Influencer marketing: destinazione competenza

Si spenderà di più per farlo, ma si farà anche meglio e in modo più strategico. Cambieranno i protagonisti, ma anche la qualità dell’audience (da Mark Up n. 276)

Inizia sempre così, con un trend che si sviluppa diventando fenomeno. Poi arrivano i brand più trendy che cercano di cavalcarlo con primi tentativi, magari un po’ goffi, ma che fanno scuola per tutti. Arriva infine la disciplina, che teorizza e mette in ordine, creando regole, strutture e parametri più o meno condivisi. Ecco: nel caso degli influencer siamo in quest’ultima lunga fase, quella di definizione di un marketing più strategico dopo l’esplosione del fenomeno e l’arrivo caotico e sperimentale delle aziende. Nell’Italia che pullula di pmi, i numeri ci dicono che siamo in assoluta medias res e non troppo distanti dagli altri Paesi. Secondo il primo osservatorio sul tema di Ied Milano con Akqa e Flu, il 64% di professionisti e aziende intervistati ha fatto ricorso nell’ultimo anno ad operazioni di influencer marketing. Per le pmi parliamo a maggioranza di attività one-shot ed occasionali, più continuative e impegnate invece le multinazionali e le startup, a conferma anche di un’anima maggiormente innovativa. Stabilito dunque a grandi linee dove ci troviamo, la domanda per questo 2019 è: quali sono le direzioni di sviluppo? Qui su Mark Up siamo in grado di fare alcune previsioni forti di esperti, numeri alla mano e un’esperienza bibliografica sul tema. Il nuovo volume di riferimento in tal senso è Professione Influencer di Lino Garbellini (Tecniche Nuove, 2018).

Entrando nel dettaglio, l’influencer marketing si farà di più e meglio. A livello quantitativo, il trend è ancora in fase ascendente sia in termini di “chi” sia in termini di “quanto”. L’evoluzione prioritaria, tuttavia, è quella sul piano qualitativo. Partiamo dall’interno delle aziende. L’88% di queste ritiene infatti fondamentale per il futuro formarsi o accrescere le proprie competenze nell’ambito. Verso la materia e verso gli stessi influencer permane infatti un approccio, da un lato, di diffidenza e sfiducia, dall’altro di insoddisfazione rispetto a una serie di parametri come la professionalità e l’affinità con il marchio. E il crescente aumento del numero di influencer, la loro parcellizzazione d’audience e varietà tematica, ma anche casi di attualità che ne hanno portato alla luce la mancanza di autenticità e coerenza, fanno riflettere non solo le imprese, ma anche i follower. L’azione del seguire da parte degli utenti si sta facendo sempre più consapevole e vincolata al comportamento extra-social dell’influencer. Il rischio del cosiddetto unfollow di massa a seguito di azioni discutibili diventerà un rischio sempre più concreto anche per apparenti intoccabili come Chiara Ferragni. Questo significa che i brand dovranno monitorare di più i loro influencer a 360 gradi, valutarli dal punto di vista etico e sociale, nonché migliorare la loro relazione con essi attraverso collaborazioni più integrate e di lungo termine.

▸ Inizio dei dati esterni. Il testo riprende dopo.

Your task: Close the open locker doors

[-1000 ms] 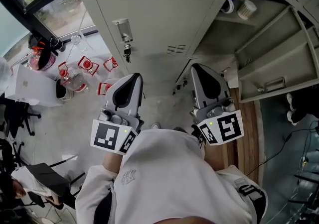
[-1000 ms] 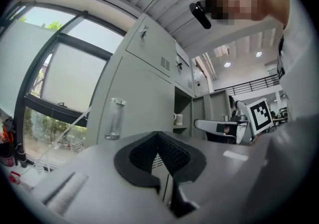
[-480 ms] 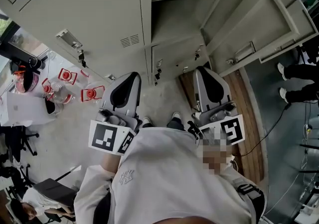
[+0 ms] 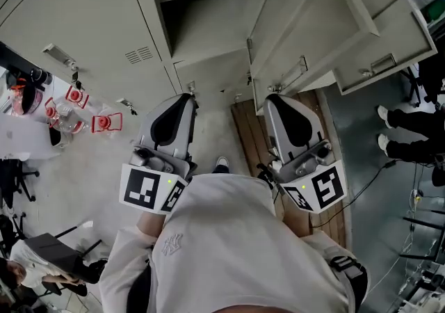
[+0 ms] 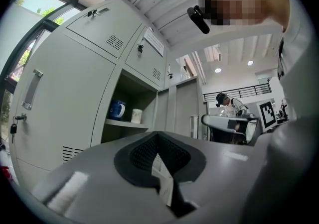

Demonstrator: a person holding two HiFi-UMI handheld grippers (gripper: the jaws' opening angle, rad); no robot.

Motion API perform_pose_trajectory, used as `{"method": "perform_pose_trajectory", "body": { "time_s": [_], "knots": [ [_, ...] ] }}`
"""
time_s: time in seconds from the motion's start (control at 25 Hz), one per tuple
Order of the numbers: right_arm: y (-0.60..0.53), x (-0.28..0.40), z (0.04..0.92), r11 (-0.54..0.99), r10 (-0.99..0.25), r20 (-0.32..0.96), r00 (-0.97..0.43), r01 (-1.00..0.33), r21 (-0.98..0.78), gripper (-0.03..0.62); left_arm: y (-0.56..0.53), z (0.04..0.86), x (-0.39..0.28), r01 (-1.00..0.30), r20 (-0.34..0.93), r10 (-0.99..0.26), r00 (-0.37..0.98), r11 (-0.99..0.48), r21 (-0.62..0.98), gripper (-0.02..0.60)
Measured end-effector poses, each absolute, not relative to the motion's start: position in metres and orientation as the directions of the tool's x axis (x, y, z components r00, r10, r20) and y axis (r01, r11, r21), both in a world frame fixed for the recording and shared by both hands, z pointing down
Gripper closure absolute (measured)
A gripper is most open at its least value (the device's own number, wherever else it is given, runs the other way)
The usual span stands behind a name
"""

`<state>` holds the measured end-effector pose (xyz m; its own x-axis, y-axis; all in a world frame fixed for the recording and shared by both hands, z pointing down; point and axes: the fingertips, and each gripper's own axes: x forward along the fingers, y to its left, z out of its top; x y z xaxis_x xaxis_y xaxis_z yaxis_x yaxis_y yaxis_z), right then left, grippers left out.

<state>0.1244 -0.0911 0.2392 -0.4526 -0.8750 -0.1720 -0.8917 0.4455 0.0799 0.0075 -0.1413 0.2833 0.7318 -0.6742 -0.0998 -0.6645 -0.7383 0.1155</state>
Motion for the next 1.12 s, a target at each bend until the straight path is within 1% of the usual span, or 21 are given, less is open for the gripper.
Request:
{"method": "perform_pose_trajectory", "body": {
  "time_s": [0.28, 0.44, 0.6, 0.76, 0.92, 1.12],
  "knots": [
    [-0.074, 0.174, 0.238, 0.514, -0.832, -0.187, -0.522, -0.853, 0.095, 0.581, -0.123, 0.284, 0.054, -0.688, -0.097, -0.695, 0.712, -0.719, 0.098, 0.574],
    [-0.081, 0.202, 0.247, 0.502, -0.839, -0.192, -0.508, -0.861, 0.085, 0.581, -0.123, 0.288, 0.066, -0.695, -0.093, -0.7, 0.708, -0.714, 0.081, 0.574],
    [-0.098, 0.222, 0.259, 0.483, -0.856, -0.156, -0.492, -0.87, 0.095, 0.582, -0.122, 0.282, 0.067, -0.715, -0.094, -0.717, 0.69, -0.696, 0.065, 0.574],
    [-0.113, 0.223, 0.268, 0.516, -0.84, -0.137, -0.524, -0.851, 0.096, 0.58, -0.125, 0.279, 0.067, -0.73, -0.092, -0.731, 0.676, -0.682, 0.049, 0.574],
    [-0.122, 0.218, 0.273, 0.568, -0.812, -0.133, -0.568, -0.822, 0.047, 0.579, -0.128, 0.282, 0.064, -0.749, -0.084, -0.75, 0.657, -0.661, 0.044, 0.574],
    [-0.123, 0.212, 0.272, 0.574, -0.809, -0.127, -0.573, -0.818, 0.039, 0.579, -0.128, 0.274, 0.056, -0.753, -0.101, -0.752, 0.651, -0.657, 0.033, 0.574]
  ]
}}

Una chiave di risposta a questo abuso indiscriminato e poco strategico dell’influencer marketing continueranno ad essere i micro-influencer, gli specialisti meno divi e più autorità che parlano a un’audience meglio definita e ricettiva a quel dato tema. I micro-influencer, più genuini ma anche meno costosi e più accessibili, potranno essere veicolo di un influencer marketing di prossimità, un piccolo grande network aziendale capace di intessere relazioni locali, con comunità e territori che loro stessi conoscono davvero. La parola chiave anche in questa materia sarà personalizzazione del contenuto e della comunicazione. Basta a post promozionali standard pagati migliaia di euro e privi di quid creativo. Sì a una co-creazione con l’influencer di messaggi e linguaggi mirati. Ad essere analizzata con maggiore attenzione sarà la qualità dell’influencer, ma anche della sua platea, perché i fan che seguono grazie all’ormai consolidato meccanismo del passaparola diventano a loro volta piccoli testimonial e casse di risonanze del messaggio principale. Dato che in rete il meccanismo è quello delle tribù che condividono valori e orientamenti simili, anche la tribù di riferimento dell’influencer merita una riflessione da parte del marchio rispetto alla propria identità.